Focus of Security Program
Internal Information Security Program

We are dedicated to increasing security and reducing risk within 3Fun's digital environment. Using the least privilege paradigm, we proactively create secure access protocols and network architecture to enable systematic control of internal access to 3Fun's facilities, systems, and resources. The use of two-factor authentication (2FA) is required internally at 3Fun.

Application / Infrastructure Security

Security is developed and incorporated at all levels of our development lifecycle to help create better, safer products and to ensure secure design and engineering principles.
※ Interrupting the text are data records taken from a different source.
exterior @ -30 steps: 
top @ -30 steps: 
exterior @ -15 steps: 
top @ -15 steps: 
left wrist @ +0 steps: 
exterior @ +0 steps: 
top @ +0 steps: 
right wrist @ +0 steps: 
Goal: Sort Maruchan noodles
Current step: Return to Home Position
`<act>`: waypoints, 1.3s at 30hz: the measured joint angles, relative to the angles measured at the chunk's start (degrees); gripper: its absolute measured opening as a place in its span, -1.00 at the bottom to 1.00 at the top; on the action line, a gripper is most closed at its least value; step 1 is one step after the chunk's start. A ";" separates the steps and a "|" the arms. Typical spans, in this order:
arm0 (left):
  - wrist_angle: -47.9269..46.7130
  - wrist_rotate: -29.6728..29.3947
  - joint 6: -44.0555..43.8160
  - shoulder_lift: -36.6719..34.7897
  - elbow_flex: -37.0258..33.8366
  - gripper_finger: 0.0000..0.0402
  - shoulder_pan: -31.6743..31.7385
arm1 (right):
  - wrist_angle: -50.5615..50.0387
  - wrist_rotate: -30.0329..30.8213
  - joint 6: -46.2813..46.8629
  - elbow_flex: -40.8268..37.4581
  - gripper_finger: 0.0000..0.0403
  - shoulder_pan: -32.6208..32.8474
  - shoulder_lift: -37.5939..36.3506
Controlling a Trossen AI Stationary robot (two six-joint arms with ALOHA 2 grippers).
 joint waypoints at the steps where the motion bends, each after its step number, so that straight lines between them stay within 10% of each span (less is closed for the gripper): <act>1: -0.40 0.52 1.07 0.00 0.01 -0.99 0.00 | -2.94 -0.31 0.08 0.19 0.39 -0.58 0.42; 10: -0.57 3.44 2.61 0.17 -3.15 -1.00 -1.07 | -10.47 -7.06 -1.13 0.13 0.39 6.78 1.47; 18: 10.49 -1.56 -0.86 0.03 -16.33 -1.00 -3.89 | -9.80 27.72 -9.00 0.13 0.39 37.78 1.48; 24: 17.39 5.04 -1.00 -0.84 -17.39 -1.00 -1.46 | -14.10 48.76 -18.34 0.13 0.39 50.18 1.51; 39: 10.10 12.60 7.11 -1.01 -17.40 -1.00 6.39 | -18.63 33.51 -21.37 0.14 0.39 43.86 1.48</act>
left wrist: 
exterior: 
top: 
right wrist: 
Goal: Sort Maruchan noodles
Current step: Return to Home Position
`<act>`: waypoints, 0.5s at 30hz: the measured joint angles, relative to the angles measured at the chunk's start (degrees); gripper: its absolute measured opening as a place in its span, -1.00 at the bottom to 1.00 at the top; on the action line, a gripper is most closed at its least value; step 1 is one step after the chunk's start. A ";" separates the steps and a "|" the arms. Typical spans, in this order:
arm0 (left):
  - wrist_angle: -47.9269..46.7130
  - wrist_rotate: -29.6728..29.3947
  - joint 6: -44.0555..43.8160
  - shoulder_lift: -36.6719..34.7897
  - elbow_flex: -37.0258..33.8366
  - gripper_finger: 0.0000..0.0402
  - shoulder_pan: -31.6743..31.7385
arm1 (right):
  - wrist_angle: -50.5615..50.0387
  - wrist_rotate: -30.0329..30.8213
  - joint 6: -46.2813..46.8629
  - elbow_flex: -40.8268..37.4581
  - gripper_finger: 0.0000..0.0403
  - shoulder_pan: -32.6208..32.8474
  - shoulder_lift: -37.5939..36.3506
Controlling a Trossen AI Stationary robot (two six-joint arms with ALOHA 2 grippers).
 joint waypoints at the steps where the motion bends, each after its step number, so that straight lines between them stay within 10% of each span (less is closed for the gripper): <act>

Our internal teams perform rigorous security design evaluations and assessments on our applications and systems, including new features, code, and configuration modifications. Additionally, many of these applications and systems go through routine independent and rigorous pen tests via renowned third-party security experts.

Governance, Risk, and Compliance

At 3Fun, security awareness starts on day one and continues throughout the company. Every new employee receives security and privacy training the moment they start as well as on an annual basis. At 3Fun, security is everyone’s responsibility. To secure our systems and user data, physical, operational, and technical controls have been implemented and enforced, and we have also enforced security policies and procedure. In addition to performing extensive and rigorous internal security risk assessments, we also perform in-depth reviews of the security posture of our third-party vendors.

Red Team / Offensive Security

Our internal Red Team identifies previously unknown security vulnerabilities in current systems and workflows through offensive security testing. This team simulates real-world attacks on all aspects of the company and prioritizes improving security posture to address areas of greatest risk. Our aim is to gain insight into potential exposures, and to continuously test to decrease the likelihood of a breach.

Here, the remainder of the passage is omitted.